OTC coordinate and support the European network of Monitoring Stations Assembly (MSA) in the North Atlantic, Nordic Seas, Baltic and the Mediterranean. OTC cooperates with the International Ocean Carbon Coordination Project (IOCCP) to cover the global ocean observing systems, such as Voluntary Observing Ships (VOS), Fixed Ocean Stations (FOS), Repeat Ocean Sections (ROS), Marine Flux Towers (MFT) and new technologies. To constrain air-sea ocean fluxes over the entire regions such as the North Atlantic the observational data is interpolated to these regions by combining with satellite measurements of surface temperature, winds and the output of real-time ocean forecasting models.
The VOSs are usually commercial ships operating regularly repeated routes, e.g. ferry routes in European shelf and marginal seas, and cargo vessels on open ocean routes, but research vessels are also used. The FOSs are fixed sites in the ocean at which sustained time series observations are recorded by means of moorings and research ship monitoring. The ROSs are full depth sections obtained at scientific cruises, typically visited every 5 year. The MFTs are towers placed in the coastal zone measuring in air and ocean.
The VOSs and FOSs are equipped with a range of automated instrumentation to measure atmospheric and surface ocean pCO2, surface temperature, salinity and related variables. Measurements are repeateded along similar transects at intervals of days to months.

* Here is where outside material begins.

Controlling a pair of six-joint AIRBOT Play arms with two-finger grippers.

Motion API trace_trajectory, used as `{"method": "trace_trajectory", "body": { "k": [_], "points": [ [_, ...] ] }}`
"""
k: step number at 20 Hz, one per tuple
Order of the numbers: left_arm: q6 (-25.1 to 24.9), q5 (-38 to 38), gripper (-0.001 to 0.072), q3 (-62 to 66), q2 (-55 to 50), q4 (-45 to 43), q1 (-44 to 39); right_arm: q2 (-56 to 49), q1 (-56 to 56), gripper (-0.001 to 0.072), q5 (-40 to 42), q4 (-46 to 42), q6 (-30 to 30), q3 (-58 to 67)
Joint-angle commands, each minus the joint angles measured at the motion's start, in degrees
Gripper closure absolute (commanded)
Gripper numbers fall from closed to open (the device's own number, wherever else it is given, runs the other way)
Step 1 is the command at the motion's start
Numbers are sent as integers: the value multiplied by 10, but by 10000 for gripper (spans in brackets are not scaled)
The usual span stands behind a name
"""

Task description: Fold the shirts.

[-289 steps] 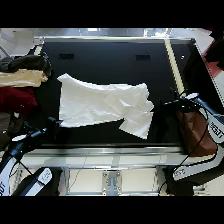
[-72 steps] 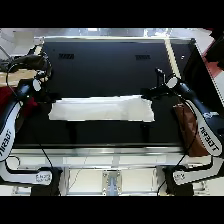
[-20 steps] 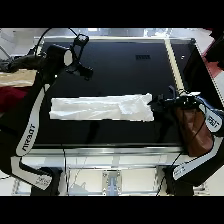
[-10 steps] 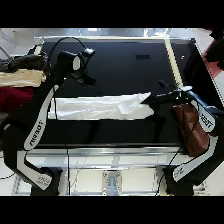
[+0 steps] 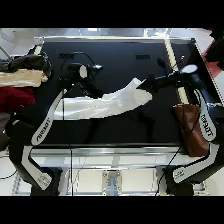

The ROS measurements are performed using standard instrumentation for measuring the carbon system variables (ROS are not a fully integrated station type in ICOS, but we are working towards having these included so that we can achieve optimal monitoring). The MFT instrumentation is typically based on eddy covariance technique.
In addition to the core platforms mentioned above marine ICOS (i) works with the wider community to develop new sensors for the carbon system for autonomous platforms such as Argo floats and gliders, to provide better coverage of more remote areas, (ii) works with the hydrographic community to provide full-depth carbon observations (see below “subsurface measurements”).
Marin ICOS focuses on the North Atlantic and adjacent seas. The linear coverage along ships tracks is integrated with satellite based observations and modelled data to provide extrapolation across the surface of the ocean. The satellite data is also used to assist the interpolation of the data between passages of the ships. Carbon flux estimates are based on ships and satellite measurements of surface temperature, winds and the output of real-time ocean forecasting models.
Carbon exchange between the surface ocean and the atmosphere cannot be understood without considering the contribution to the carbon fluxes of mixing from the surface into deeper waters. Therefore ROS cooperates with:
(1) the Argo float community to ensure that information on changes in thermocline and deep water mixing are available.
(2) CLIVAR (Climate Variability and Predictability) community such as GOSHIP, to ensure that information of transport and storage of carbon within the ocean is linked with surface measurements and air-sea fluxes.
The VOSs and MFTs typically measures semi-continously, while the temporal coverage at FOSs ranges from semi-continously to anually. The ROSs are typically repated twice a decade.